Task to carry out ->
Go through the listing and copy each line with the string "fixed".

= Beginning of Section =

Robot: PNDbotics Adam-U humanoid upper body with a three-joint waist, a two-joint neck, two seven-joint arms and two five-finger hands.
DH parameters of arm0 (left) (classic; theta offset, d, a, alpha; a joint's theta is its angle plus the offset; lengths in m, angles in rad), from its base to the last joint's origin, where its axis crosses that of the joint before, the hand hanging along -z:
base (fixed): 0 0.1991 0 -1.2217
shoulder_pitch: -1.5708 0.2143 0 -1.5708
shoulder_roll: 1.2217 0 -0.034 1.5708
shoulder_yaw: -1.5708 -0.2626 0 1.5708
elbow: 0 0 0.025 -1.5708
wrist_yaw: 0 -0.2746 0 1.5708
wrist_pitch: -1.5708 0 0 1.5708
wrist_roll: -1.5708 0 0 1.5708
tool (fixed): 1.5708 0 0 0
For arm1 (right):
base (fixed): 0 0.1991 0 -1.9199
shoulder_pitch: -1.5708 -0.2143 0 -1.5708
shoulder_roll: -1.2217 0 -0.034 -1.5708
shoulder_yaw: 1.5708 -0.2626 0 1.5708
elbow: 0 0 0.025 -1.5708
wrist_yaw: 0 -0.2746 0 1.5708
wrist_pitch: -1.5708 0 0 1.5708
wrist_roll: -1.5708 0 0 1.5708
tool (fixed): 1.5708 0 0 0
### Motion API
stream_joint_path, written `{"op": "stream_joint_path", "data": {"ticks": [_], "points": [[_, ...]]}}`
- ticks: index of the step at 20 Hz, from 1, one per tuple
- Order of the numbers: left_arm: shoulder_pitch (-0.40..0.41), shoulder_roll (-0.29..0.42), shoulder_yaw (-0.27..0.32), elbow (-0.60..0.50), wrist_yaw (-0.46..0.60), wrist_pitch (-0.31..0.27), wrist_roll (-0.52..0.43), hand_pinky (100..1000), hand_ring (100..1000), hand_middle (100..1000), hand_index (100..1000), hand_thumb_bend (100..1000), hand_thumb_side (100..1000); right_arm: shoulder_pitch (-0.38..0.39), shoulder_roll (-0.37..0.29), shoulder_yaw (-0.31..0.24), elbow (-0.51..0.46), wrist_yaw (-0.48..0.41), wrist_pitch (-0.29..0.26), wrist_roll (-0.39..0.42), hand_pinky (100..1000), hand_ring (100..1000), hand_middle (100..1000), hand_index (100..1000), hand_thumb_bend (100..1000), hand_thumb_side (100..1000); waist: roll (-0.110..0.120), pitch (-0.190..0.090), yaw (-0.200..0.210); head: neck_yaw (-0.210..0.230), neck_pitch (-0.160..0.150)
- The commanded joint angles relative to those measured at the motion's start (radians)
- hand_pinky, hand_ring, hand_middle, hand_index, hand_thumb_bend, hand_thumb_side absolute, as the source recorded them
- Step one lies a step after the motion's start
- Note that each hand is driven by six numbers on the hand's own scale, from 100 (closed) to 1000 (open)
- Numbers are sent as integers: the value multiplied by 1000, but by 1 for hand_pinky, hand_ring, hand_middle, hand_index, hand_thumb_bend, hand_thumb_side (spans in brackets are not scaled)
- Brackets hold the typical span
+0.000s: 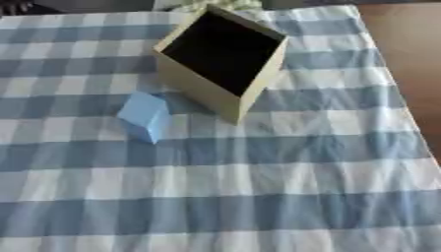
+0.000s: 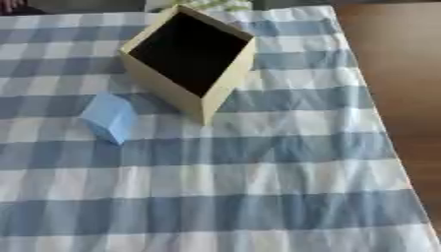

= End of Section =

Reply ->
base (fixed): 0 0.1991 0 -1.2217
tool (fixed): 1.5708 0 0 0
base (fixed): 0 0.1991 0 -1.9199
tool (fixed): 1.5708 0 0 0

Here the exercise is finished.